|Institution:||Wichita State University|
|Full text PDF:||http://hdl.handle.net/10057/10959|
In order to fast effective analysis of large complex systems, high-performance computing is essential. NVIDIA Compute Unified Device Architecture (CUDA)-assisted central processing unit (CPU) / graphics processing unit (GPU) computing platform has proven its potential to be used in high-performance computing. In CPU/GPU computing, original data and instructions are copied from CPU main memory to GPU global memory.
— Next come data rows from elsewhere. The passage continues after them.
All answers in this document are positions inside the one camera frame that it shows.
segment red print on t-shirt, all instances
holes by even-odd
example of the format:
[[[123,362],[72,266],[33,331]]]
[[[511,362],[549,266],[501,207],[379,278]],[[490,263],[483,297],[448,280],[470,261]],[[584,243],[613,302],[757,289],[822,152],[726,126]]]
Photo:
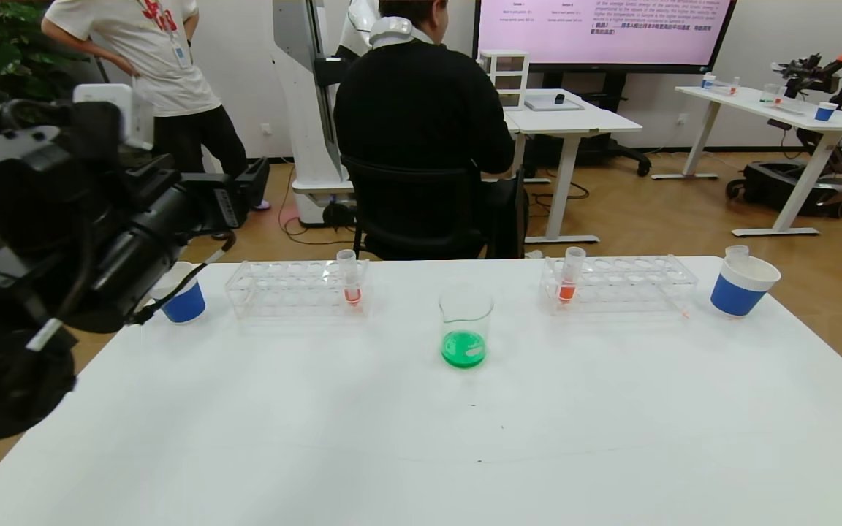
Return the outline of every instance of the red print on t-shirt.
[[[174,23],[174,17],[171,16],[171,10],[165,9],[164,13],[160,13],[161,4],[151,0],[145,0],[145,9],[141,11],[145,18],[154,21],[155,26],[162,31],[177,31],[178,24]]]

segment black office chair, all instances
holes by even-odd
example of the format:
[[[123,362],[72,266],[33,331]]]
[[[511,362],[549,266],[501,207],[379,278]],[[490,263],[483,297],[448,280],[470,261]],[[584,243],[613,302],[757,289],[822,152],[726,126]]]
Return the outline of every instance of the black office chair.
[[[482,235],[477,212],[490,213],[489,196],[482,210],[474,209],[479,173],[467,169],[398,169],[342,156],[349,170],[357,196],[357,232],[353,250],[366,250],[381,259],[476,259],[488,244],[488,256],[516,257],[524,254],[524,245],[500,247]],[[517,192],[515,206],[522,205],[522,179],[513,182]],[[496,187],[497,194],[508,188]],[[524,214],[518,214],[515,226],[494,223],[517,230],[524,242]]]

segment person in white t-shirt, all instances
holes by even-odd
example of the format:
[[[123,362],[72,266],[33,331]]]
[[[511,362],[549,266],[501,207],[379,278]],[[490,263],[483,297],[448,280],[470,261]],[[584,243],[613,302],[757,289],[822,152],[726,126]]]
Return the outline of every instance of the person in white t-shirt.
[[[134,89],[154,104],[155,150],[170,153],[176,169],[203,172],[203,145],[236,177],[247,168],[245,148],[191,57],[198,21],[197,0],[55,0],[41,31],[132,76]],[[113,50],[90,40],[93,33]],[[259,208],[267,207],[262,201]]]

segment human hand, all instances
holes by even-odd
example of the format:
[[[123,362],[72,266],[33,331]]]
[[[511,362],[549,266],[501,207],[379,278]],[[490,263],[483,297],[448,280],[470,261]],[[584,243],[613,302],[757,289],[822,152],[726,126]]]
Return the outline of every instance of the human hand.
[[[123,70],[125,73],[131,75],[132,77],[140,76],[138,70],[135,69],[134,66],[132,66],[132,63],[129,62],[129,60],[126,57],[115,56],[113,57],[113,60],[111,62],[113,62],[113,64],[116,64],[116,67],[118,67],[118,69]]]

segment cup on desk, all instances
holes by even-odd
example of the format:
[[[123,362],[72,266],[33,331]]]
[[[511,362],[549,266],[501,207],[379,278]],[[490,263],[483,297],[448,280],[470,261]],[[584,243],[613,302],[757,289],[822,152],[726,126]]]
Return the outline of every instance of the cup on desk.
[[[445,362],[468,369],[487,352],[492,296],[474,286],[455,286],[441,294],[441,356]]]
[[[781,280],[781,272],[758,257],[725,259],[710,302],[730,316],[746,316]]]
[[[171,267],[171,270],[164,274],[158,283],[151,287],[149,295],[153,297],[155,302],[163,299],[170,294],[178,284],[187,277],[187,274],[194,269],[192,263],[185,261],[178,261]],[[196,320],[200,314],[207,309],[207,302],[204,302],[203,291],[200,290],[200,283],[197,279],[191,279],[189,283],[178,291],[177,296],[171,297],[171,300],[161,307],[167,319],[171,323],[187,324]]]
[[[775,101],[778,100],[778,94],[781,92],[782,86],[779,84],[765,84],[762,88],[762,98],[759,102],[765,106],[775,106]]]
[[[838,109],[837,104],[832,102],[822,102],[818,104],[818,113],[814,116],[816,120],[827,122],[833,117],[833,113]]]
Inside GPU, it would be beneficial to keep the data into shared memory (shared only by the threads of that block) than in the global memory (shared by all threads). However, shared memory is much smaller than global memory (for Fermi Tesla C2075, total shared memory per block is 48 KB and total global memory is 6 GB). In this paper, we introduce a CPU-memory to GPU-global-memory mapping technique to improve GPU and overall system performance by increasing the effectiveness of GPU-shared memory. We use NVIDIA 448-core Fermi and 2496-core Kepler GPU cards in this study. Experimental results, from solving Laplace's equation for 512x512 matrixes using a Fermi GPU card, show that proposed CPU-to-GPU memory mapping technique help decrease the overall execution time by more than 75%.